12,696,493 members (31,669 online)
alternative version

19.4K views
37 bookmarked
Posted

# Converting Text Numbers to Numeric Values

, 23 Feb 2015 CPOL
 Rate this:
Spell it out! No! Wait!

### Introduction

Recently, someone in the Lounge complained that sorting the following text was difficult:

• First
• Second
• Third
• ...
• eleventh

The idea was that he wanted to sort them by their numeric equivalent. Well, it's actually NOT all that difficult once you convert the text to their actual numeric values, and even that conversion isn't really difficult.
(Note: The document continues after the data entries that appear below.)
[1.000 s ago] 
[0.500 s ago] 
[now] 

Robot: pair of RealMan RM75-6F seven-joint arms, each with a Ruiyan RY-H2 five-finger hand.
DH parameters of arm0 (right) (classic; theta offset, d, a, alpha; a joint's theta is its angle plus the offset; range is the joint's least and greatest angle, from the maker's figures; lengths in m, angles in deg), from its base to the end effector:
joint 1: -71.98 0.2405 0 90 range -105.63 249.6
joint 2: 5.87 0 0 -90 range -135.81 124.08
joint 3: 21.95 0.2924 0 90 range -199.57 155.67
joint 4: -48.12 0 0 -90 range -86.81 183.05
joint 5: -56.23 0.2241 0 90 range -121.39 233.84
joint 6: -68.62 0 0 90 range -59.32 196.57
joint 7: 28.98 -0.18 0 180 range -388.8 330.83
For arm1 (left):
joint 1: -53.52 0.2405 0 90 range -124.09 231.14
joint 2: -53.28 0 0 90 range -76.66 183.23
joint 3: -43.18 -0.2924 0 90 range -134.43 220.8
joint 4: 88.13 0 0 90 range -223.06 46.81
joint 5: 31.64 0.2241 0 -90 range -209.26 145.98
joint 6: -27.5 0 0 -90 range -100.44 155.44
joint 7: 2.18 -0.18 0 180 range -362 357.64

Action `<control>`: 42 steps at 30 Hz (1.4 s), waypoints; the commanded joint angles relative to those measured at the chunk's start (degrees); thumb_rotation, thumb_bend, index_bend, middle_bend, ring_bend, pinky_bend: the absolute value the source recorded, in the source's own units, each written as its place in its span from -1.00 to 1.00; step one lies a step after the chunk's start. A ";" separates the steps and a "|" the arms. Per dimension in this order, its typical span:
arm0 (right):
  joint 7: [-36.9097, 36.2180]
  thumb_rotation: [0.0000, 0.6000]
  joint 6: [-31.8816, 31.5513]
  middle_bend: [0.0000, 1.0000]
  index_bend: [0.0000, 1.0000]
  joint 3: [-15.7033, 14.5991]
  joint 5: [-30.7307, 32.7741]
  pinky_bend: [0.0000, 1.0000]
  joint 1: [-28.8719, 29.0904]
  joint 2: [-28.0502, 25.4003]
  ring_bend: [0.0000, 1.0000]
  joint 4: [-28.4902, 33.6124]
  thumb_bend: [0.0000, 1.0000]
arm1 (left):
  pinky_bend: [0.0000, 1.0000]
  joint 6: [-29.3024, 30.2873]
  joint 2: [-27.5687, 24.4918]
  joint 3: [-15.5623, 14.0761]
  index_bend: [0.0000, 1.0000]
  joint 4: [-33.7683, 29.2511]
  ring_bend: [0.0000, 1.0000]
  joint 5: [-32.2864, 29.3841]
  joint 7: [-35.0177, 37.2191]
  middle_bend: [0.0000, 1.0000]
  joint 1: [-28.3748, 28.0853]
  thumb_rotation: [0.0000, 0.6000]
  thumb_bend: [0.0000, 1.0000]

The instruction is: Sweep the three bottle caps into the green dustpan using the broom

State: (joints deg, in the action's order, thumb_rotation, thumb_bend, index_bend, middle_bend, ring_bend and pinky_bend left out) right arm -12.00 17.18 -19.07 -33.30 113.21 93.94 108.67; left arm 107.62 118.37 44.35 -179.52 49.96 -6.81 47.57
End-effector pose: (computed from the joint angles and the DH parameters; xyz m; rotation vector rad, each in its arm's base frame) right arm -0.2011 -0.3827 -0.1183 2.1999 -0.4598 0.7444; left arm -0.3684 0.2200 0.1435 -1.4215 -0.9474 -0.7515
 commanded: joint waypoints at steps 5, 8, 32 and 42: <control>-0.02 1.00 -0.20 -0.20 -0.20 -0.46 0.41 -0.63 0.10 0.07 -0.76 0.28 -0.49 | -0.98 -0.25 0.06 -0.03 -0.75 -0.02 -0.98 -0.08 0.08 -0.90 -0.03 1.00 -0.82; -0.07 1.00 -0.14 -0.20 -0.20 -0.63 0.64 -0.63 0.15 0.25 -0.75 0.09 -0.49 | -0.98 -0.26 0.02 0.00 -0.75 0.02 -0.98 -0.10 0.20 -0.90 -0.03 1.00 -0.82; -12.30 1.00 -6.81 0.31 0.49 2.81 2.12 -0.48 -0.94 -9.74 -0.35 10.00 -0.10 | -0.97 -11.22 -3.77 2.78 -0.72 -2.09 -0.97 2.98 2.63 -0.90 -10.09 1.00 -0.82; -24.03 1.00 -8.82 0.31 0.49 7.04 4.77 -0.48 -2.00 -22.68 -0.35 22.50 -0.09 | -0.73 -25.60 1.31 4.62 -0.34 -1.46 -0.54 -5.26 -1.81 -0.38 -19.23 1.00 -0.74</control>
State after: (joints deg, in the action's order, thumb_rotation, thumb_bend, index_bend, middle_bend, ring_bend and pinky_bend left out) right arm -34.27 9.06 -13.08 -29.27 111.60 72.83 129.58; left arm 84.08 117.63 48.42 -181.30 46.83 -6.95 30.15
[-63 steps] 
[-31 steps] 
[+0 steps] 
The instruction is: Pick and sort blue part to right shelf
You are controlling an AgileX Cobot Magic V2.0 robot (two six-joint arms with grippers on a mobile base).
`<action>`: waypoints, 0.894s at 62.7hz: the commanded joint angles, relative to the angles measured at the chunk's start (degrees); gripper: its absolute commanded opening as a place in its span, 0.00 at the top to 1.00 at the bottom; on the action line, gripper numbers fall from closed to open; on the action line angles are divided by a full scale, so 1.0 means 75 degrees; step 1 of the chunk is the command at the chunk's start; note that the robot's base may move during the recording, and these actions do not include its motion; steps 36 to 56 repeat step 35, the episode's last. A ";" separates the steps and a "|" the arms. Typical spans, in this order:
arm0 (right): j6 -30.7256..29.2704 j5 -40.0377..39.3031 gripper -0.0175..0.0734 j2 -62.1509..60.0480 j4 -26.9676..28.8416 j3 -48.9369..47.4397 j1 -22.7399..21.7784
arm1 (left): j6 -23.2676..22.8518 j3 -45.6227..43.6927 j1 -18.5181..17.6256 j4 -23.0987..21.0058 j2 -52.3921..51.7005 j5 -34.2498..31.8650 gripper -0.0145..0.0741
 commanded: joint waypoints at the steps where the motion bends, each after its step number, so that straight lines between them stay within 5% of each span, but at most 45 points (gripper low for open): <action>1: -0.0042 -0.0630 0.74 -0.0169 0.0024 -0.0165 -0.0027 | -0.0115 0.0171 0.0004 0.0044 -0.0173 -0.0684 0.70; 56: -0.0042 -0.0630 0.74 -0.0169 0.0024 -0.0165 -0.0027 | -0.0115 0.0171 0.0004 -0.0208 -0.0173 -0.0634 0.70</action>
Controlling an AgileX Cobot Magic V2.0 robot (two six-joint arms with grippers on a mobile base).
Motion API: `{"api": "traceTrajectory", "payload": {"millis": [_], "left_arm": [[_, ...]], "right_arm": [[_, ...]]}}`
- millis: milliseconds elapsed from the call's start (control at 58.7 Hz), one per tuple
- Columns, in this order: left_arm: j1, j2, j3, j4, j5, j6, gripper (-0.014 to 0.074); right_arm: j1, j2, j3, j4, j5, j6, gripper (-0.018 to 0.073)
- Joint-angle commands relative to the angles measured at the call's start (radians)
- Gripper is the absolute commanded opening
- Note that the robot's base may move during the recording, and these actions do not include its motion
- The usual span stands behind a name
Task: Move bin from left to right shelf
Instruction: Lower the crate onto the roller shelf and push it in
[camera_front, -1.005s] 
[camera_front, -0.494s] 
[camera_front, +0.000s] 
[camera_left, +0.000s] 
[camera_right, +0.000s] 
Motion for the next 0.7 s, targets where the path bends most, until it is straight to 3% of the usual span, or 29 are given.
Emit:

Here is my solution, which is one of many ways to approach the problem.

### Assumptions

This code utilizes recursion and extension methods. It is assumed that you are already familiar with the concepts behind these language components.

## Background

As with an other programming problem, you usually start with a vague list of requirements, a hazy user story, and (usually) very specific results requirements. This problem follows that paradigm. No programmer that is worth a damn (and left to his own devices) is going to provide a solution that merely meets the stated requirements. In this case, the example data stopped at "eleventh", but that doesn't mean squat. You simply MUST assume that the incoming data is not going to be limited to the provided samples, and besides, you may as well code for as many contingencies as is possible (and reasonable).

## Code

To implement this solution, I created three classes. The first one - NumberDictionary - defines a dictionary of terms and their associated decimal values.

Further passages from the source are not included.